Print every entry below again exactly as written, skipping the pictures.
Top of Input data
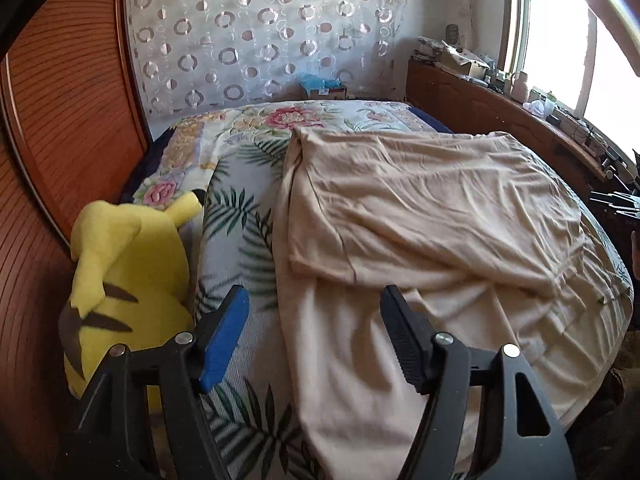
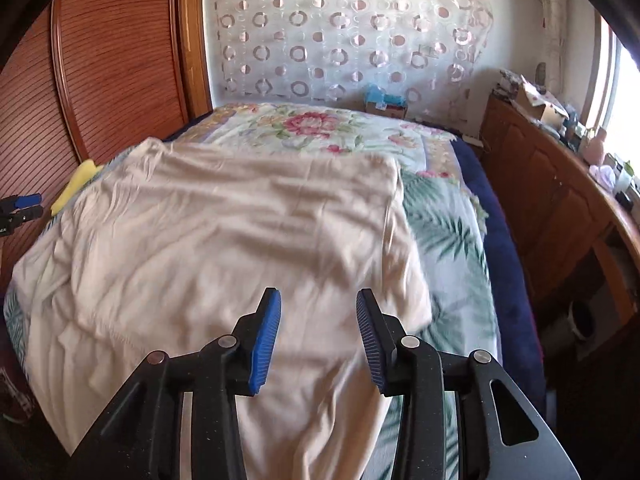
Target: Fold small clothes
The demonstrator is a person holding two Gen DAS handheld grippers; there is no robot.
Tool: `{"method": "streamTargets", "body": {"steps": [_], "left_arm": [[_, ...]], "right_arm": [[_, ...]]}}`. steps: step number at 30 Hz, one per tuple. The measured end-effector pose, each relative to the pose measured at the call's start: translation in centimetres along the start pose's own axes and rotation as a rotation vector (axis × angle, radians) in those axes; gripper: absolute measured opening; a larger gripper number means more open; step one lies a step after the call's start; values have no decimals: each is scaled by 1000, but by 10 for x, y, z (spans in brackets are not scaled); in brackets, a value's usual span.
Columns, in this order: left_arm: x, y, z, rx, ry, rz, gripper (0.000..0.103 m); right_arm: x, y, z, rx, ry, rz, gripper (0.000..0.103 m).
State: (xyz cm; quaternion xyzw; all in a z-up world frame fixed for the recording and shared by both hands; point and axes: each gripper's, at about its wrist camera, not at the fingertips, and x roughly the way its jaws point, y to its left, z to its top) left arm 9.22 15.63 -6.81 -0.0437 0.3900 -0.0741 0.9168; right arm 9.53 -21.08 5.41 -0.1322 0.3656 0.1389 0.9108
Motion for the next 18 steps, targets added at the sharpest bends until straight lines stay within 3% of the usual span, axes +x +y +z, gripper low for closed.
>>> {"method": "streamTargets", "body": {"steps": [6, 15, 18], "left_arm": [[-16, -2, -37, -52, 27, -21, 69], [-15, 1, -55, -79, 74, -32, 46], [-15, 0, -54, -82, 72, -32, 25]], "right_arm": [[-30, -6, -43, 34, 30, -31, 41], [-67, -13, -77, 123, 81, -10, 41], [-73, -9, -82, 121, 85, 7, 41]]}}
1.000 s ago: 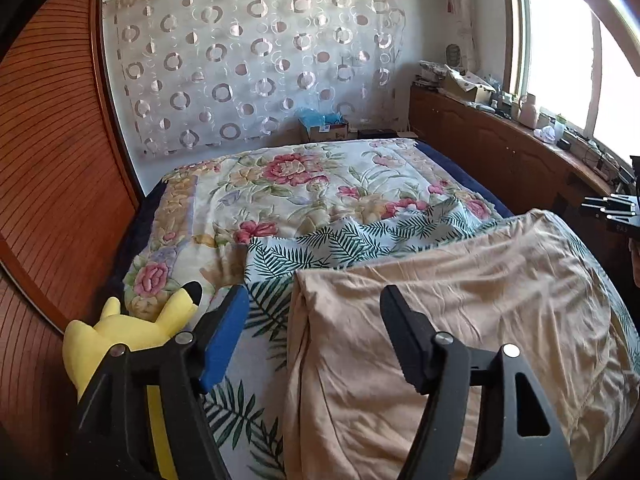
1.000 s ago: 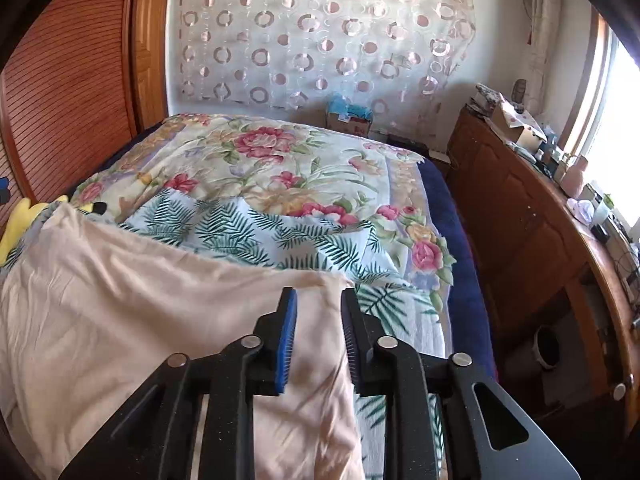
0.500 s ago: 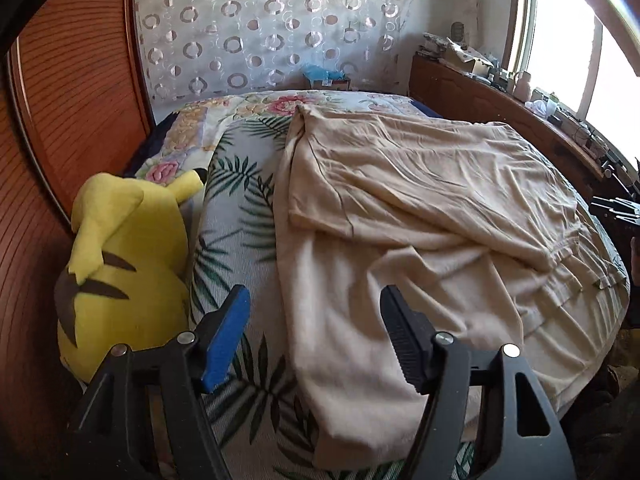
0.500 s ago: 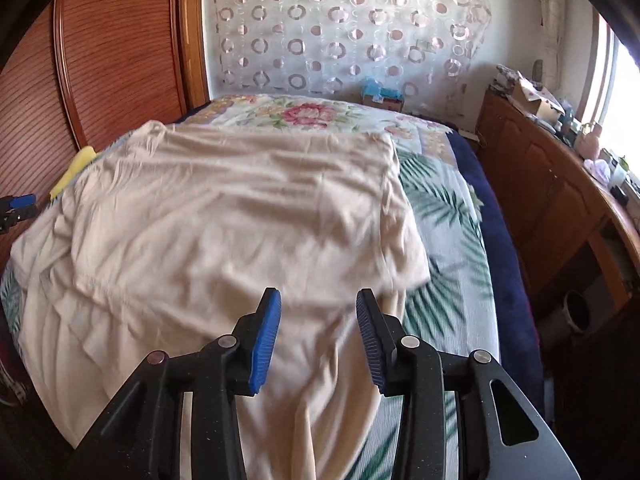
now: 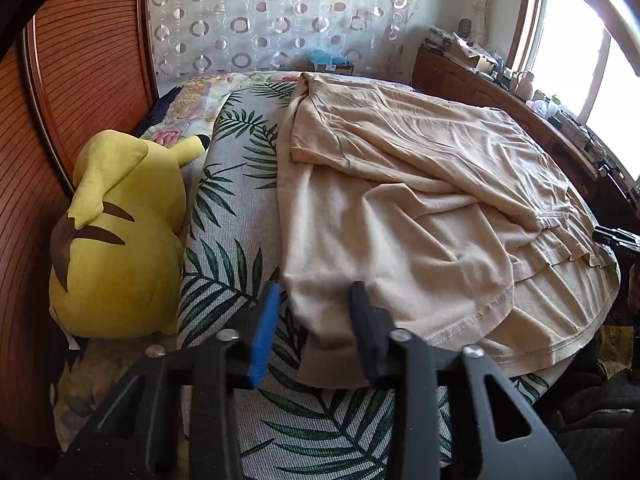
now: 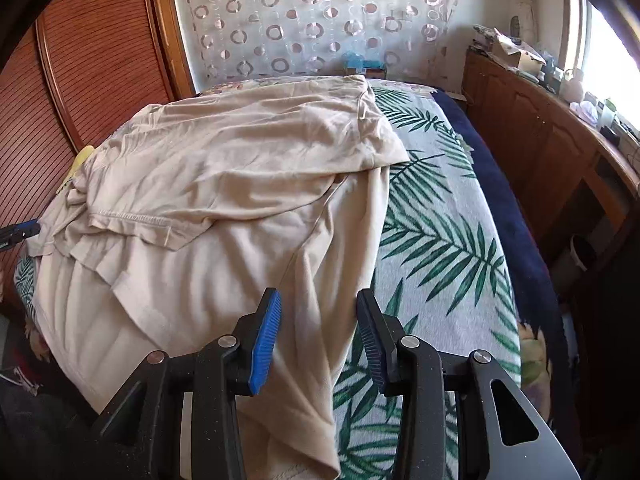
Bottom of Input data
▸ **Result of this exercise**
Target: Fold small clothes
The demonstrator is a person holding two Gen DAS handheld grippers; there is no robot.
Tool: `{"method": "streamTargets", "body": {"steps": [_], "left_arm": [[_, ...]], "right_arm": [[_, ...]]}}`. steps: step number at 30 Hz, one per tuple. The measured end-effector pose, each relative to the pose measured at the call's start: translation in centimetres along the start pose's own axes and rotation as a rotation vector (axis × angle, radians) in those axes; gripper: absolute measured opening; a larger gripper number means more open; step one lies a step after the call's start; values have no decimals: each is scaled by 1000, but by 10 for x, y, z (spans in brackets are not scaled); in brackets, a value's usual span.
Columns, in this order: left_arm: x, y, z, rx, ry, rz, gripper (0.000..0.103 m); right_arm: x, y, z, rx, ry, rz, gripper (0.000..0.103 m).
State: (xyz cm; quaternion xyzw; all in a z-up world frame fixed for the recording and shared by both hands; point and axes: each gripper's, at about its wrist camera, not at the fingertips, and x roughly the way its jaws point, y to its left, z to its top) left arm 9.22 15.63 -6.81 -0.0437 0.3900 -0.0741 0.9168; right arm 9.53 -21.08 5.41 -0.1322 0.3656 0.1389 0.9108
Motion for the next 18 steps, targets added at the sharpest bends until straight lines stay within 3% of the usual span, axes +x +y +z, gripper low for closed.
>>> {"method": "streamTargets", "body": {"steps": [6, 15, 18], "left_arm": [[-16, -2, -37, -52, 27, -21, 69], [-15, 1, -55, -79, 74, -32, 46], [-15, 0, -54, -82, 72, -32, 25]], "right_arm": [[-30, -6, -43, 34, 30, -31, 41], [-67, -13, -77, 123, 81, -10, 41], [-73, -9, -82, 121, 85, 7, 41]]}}
1.000 s ago: 
1.000 s ago: 
0.500 s ago: 
0.500 s ago: 
now: 
now: 

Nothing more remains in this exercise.